Market Leaders and Future Prospects
The top three orphan drugs are expected to maintain their market leadership through 2028, according to Evaluate's projections:
- Johnson & Johnson's Darzalex (daratumumab) for blood cancer
- Vertex's Trikafta (elexacaftor/tezacaftor/ivacaftor) for cystic fibrosis
- Roche's Hemlibra (emicizumab) for hemophilia A
New entrants are expected to join the top 10 list, including Incyte and Novartis' Jakafi (ruxolitinib) for myelofibrosis, Johnson & Johnson's Carvykti (ciltacabtagene autoleucel) for bone marrow cancers, and BeiGene's Brukinsa (zanubrutinib), which is supplanting AbbVie's Imbruvica after demonstrating superior efficacy in comparative trials.
Collectively, the top 10 orphan drugs are projected to generate more than $57 billion in 2028.
Pipeline Innovation Continues
Despite the moderating market growth, innovation in the orphan drug pipeline remains robust. Evaluate identifies several promising candidates, including:
- Vertex's VX-121 triple therapy for cystic fibrosis
- Johnson & Johnson's nipocalimab for inflammatory and autoimmune diseases
- Intellia Therapeutics' NTLA-2002 for hereditary angioedema
- Cancer treatments paltusotine from Crinetics Pharma and bemarituzumab from Amgen
Legislative Considerations
The orphan drug landscape continues to evolve against a backdrop of potential legislative changes. Both the U.S. Orphan Drug Act, now 40 years old, and the European Union's 1999 Orphan Drug Regulation have faced calls for reform.
Paul Verdin, VP of consulting and analytics at Evaluate, notes that these calls for legislative revision stem partly from the changing nature of orphan drugs. "Some things highlighted in the Report are the growth in the actual budgetary impact of drugs. Some could say that when you think of a rare disease that conjures up images of super-rare genetic conditions, rather than things like oncology, which are areas that attract a lot of interest, and often designations."
The challenge for payers and regulators is that orphan incentives are now being applied to drugs with much larger market potential than originally envisaged when the legislation was created.
Scientific Progress Driving Market Evolution
The scientific understanding of rare diseases has advanced significantly since orphan drug legislation was first implemented. Andreas Hadjivasiliou, managing analyst at Evaluate, points out that "Science has progressed considerably since the legislation was implemented in the 80s. There's been a move towards oncology as a more detailed set of almost sub-diseases with genetic markers within those."

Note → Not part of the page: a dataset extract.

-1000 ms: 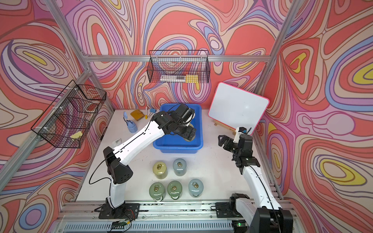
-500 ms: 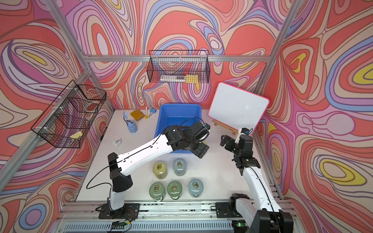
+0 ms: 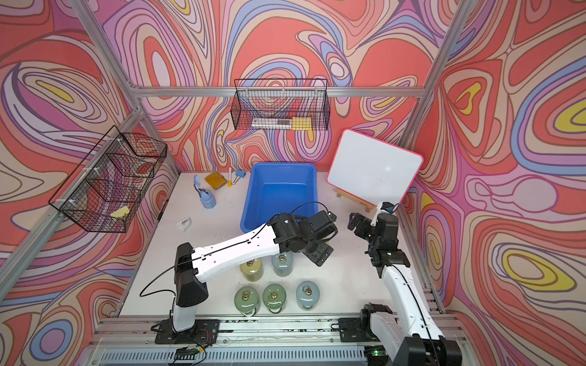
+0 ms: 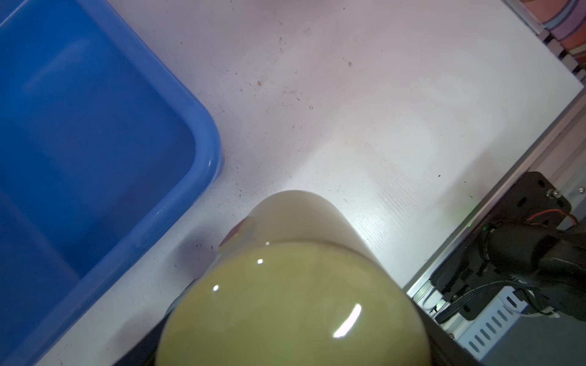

This evolution in scientific understanding has transformed the orphan drug market from a niche sector to a mainstream pharmaceutical business. As Verdin states, "The key headline is that rare diseases are not a niche. It's mainstream pharma and a big part of the pharma market. Developing drugs for rare diseases is also a breeding ground for next-generation therapeutics."
Future Outlook
While growth may be moderating, the orphan drug sector continues to represent a significant opportunity for pharmaceutical companies and potential benefit for patients with rare diseases. The sector's continued innovation, particularly in emerging therapeutic modalities, suggests that orphan drugs will remain an important component of pharmaceutical pipelines and portfolios.
"New sciences are coming through in this area. That's quite an exciting space, and I think that's something we're going to see a lot of over the next few years," Hadjivasiliou concludes, highlighting the ongoing potential for scientific breakthroughs in rare disease treatment.